[Data records]
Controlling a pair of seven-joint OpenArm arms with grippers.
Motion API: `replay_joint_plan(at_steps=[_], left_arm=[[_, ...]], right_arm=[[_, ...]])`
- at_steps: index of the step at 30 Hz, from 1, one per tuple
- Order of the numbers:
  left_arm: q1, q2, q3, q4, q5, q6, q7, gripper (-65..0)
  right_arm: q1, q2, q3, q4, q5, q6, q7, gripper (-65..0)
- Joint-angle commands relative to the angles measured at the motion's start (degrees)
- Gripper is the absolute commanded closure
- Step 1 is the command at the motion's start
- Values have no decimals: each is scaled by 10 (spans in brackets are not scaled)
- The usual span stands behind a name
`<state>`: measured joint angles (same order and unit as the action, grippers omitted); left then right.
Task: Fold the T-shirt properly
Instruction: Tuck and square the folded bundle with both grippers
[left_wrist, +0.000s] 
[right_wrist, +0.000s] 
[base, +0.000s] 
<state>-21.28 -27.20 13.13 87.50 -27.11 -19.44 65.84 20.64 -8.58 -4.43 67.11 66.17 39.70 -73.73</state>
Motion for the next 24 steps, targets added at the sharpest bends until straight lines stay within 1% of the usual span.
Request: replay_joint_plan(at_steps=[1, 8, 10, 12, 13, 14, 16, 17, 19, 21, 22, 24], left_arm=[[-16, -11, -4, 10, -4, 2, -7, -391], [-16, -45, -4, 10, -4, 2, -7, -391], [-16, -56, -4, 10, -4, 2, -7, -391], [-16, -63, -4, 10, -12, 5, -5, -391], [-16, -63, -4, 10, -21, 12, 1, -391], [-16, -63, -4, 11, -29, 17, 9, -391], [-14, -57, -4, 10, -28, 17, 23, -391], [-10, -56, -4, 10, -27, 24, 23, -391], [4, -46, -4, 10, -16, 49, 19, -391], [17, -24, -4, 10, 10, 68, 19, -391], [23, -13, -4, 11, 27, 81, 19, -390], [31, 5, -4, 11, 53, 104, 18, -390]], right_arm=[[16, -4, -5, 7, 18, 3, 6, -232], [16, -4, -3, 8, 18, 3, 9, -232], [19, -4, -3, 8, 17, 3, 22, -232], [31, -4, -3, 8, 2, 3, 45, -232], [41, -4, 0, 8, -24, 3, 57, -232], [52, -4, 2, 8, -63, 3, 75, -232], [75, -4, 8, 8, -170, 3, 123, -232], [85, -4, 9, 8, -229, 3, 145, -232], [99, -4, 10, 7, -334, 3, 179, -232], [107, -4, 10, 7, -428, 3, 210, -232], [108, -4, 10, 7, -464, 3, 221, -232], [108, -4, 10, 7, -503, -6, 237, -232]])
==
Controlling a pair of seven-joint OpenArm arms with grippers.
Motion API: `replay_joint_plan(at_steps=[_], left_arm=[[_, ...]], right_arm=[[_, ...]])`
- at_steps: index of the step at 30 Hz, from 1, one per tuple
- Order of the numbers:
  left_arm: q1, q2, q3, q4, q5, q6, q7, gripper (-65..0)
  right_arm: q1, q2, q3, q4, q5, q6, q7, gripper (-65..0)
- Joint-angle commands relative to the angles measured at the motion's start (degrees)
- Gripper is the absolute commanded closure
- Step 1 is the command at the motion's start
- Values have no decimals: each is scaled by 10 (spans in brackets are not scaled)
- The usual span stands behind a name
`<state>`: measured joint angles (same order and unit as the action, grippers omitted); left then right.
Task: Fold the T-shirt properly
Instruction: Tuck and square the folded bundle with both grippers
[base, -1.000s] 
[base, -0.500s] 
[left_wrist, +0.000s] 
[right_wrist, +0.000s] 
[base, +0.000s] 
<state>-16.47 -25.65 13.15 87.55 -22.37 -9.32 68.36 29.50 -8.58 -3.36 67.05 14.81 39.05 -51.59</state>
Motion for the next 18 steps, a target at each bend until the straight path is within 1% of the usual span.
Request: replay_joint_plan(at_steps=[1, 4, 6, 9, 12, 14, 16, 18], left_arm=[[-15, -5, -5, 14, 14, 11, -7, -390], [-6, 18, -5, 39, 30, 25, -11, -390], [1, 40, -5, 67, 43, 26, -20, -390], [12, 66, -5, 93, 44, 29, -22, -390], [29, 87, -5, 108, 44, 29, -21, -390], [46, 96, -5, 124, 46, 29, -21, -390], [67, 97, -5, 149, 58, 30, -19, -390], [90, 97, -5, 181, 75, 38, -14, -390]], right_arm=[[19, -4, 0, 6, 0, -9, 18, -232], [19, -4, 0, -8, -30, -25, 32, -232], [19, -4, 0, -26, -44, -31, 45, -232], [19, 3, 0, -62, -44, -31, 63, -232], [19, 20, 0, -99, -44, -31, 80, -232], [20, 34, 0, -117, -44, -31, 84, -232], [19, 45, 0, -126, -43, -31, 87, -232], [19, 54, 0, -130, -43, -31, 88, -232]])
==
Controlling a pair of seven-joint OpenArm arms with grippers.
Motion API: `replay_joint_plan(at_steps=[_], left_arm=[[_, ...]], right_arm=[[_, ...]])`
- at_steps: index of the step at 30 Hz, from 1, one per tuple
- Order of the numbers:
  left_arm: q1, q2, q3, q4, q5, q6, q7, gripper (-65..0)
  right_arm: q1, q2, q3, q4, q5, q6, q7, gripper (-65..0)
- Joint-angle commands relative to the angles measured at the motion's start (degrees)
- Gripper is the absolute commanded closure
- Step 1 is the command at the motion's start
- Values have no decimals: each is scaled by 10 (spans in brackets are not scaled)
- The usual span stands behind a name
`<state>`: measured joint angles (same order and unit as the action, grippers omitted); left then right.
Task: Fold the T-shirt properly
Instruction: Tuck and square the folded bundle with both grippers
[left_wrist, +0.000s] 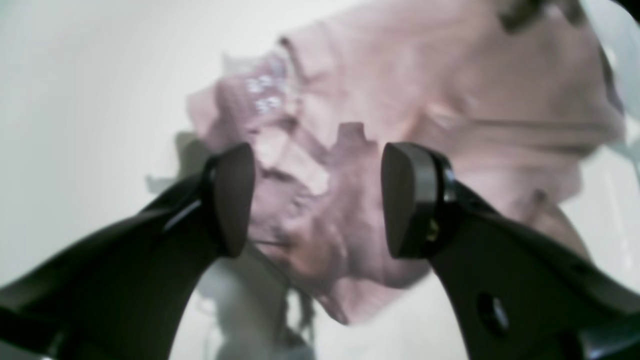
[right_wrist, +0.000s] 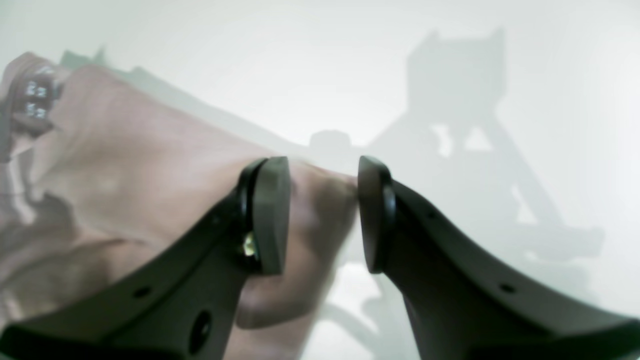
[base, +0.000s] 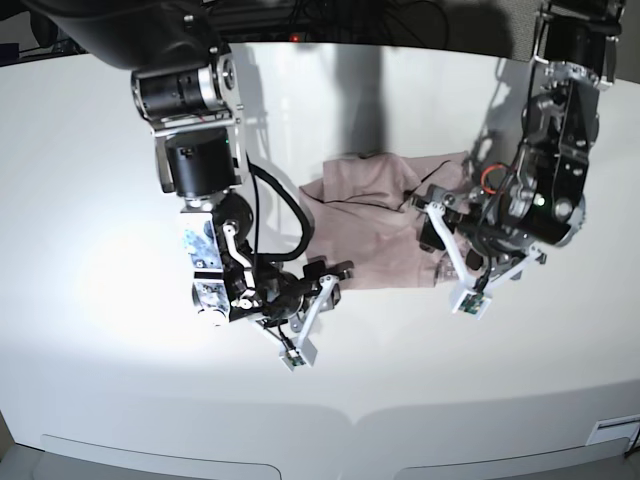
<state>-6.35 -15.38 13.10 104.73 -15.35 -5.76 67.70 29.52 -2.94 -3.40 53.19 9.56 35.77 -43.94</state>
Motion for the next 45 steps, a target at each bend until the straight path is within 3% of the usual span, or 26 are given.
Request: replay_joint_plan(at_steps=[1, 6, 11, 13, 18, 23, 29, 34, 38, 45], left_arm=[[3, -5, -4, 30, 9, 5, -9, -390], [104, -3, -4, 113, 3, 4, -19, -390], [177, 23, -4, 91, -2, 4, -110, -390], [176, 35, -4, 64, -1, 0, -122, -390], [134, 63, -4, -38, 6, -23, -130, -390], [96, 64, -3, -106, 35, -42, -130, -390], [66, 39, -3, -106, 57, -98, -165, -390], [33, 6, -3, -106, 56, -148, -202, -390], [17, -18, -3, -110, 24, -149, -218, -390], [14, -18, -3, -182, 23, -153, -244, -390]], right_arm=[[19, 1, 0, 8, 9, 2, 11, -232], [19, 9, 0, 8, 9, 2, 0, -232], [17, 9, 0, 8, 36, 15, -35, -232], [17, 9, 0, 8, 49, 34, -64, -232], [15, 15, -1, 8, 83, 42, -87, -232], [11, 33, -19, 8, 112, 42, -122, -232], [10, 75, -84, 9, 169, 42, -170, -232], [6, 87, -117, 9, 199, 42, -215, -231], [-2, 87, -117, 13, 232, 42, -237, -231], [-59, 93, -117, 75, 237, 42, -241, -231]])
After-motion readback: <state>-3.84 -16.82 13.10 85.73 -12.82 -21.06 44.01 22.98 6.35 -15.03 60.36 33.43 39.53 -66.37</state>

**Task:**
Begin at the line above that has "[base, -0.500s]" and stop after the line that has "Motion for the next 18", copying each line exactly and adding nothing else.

**Response:**
[base, -0.500s] 
[left_wrist, +0.000s] 
[right_wrist, +0.000s] 
[base, +0.000s] 
<state>-16.47 -25.65 13.15 87.55 -22.37 -9.32 68.36 29.50 -8.58 -3.36 67.05 14.81 39.05 -51.59</state>
Motion for the next 18 steps, a target at each bend until the straight path is within 1% of the usual span.

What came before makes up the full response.